* **Task prompt**: Your task is to transcribe the entries below exactly, from their first line down to the line containing "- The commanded", and to stop there.

Data records
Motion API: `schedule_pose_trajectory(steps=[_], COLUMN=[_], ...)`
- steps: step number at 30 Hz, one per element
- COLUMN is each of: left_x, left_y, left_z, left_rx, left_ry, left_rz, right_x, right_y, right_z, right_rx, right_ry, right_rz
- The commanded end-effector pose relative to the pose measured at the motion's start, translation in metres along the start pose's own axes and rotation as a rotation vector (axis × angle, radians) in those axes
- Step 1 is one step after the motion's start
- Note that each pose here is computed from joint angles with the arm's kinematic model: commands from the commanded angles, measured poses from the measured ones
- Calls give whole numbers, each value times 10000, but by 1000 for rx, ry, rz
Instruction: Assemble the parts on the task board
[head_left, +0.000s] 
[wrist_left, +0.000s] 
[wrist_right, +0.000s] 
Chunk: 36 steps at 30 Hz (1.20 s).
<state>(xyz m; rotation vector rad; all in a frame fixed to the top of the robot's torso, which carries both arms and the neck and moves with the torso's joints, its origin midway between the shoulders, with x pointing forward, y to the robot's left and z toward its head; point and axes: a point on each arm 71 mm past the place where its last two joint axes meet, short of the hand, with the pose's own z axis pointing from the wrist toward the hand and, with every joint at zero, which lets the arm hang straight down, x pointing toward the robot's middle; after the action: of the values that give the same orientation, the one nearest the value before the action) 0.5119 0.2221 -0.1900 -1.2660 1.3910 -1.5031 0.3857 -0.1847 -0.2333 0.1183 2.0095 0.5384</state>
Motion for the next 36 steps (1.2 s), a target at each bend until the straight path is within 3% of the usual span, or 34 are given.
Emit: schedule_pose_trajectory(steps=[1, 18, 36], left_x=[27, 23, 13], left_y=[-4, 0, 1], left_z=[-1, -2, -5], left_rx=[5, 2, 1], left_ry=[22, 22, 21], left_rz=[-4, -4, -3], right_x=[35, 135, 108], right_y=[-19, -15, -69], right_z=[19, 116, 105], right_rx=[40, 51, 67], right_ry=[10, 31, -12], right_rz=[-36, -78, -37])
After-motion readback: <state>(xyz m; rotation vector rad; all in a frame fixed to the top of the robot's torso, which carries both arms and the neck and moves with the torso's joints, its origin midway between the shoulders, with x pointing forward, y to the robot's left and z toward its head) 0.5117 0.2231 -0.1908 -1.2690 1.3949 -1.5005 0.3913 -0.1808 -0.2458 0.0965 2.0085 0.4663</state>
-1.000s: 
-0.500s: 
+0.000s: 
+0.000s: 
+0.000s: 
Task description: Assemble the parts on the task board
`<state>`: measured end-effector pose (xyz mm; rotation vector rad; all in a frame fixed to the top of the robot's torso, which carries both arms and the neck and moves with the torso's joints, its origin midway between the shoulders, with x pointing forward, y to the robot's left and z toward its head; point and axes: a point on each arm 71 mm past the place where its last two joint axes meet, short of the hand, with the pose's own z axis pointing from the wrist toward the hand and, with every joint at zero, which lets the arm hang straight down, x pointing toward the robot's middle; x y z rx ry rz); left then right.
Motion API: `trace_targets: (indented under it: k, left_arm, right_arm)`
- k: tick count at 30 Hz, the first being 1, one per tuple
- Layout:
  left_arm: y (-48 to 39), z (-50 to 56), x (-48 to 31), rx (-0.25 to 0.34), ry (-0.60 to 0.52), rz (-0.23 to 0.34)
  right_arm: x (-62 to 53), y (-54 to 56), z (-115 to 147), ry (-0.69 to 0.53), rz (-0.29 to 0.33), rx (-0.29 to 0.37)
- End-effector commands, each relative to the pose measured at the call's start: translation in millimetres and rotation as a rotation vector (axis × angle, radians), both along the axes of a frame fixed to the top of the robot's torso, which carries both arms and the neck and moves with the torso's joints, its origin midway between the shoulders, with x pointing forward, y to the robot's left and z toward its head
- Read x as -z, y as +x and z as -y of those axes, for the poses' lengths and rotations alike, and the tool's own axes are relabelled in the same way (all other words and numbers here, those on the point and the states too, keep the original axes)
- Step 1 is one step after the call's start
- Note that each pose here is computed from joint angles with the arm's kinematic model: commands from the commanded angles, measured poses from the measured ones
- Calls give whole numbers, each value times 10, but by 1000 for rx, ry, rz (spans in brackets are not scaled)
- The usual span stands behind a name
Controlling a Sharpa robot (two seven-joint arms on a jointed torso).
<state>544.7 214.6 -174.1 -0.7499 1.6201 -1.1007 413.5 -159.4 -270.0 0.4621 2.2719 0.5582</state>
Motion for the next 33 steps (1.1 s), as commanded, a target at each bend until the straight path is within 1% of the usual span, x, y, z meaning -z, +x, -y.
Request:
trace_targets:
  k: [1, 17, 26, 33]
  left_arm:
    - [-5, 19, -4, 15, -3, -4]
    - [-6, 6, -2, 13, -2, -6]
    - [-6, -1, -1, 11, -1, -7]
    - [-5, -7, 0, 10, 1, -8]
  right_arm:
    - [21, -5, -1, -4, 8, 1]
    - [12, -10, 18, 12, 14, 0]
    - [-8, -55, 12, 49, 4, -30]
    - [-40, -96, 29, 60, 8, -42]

* **Solution for this task**:
Motion API: `schedule_pose_trajectory(steps=[_], COLUMN=[_], ...)`
- steps: step number at 30 Hz, one per element
- COLUMN is each of: left_x, left_y, left_z, left_rx, left_ry, left_rz, right_x, right_y, right_z, right_rx, right_ry, right_rz
- The commanded end-effector pose relative to the pose measured at the motion's start, translation in metres along the start pose's own axes and rotation as a rotation vector (axis × angle, radians) in those axes

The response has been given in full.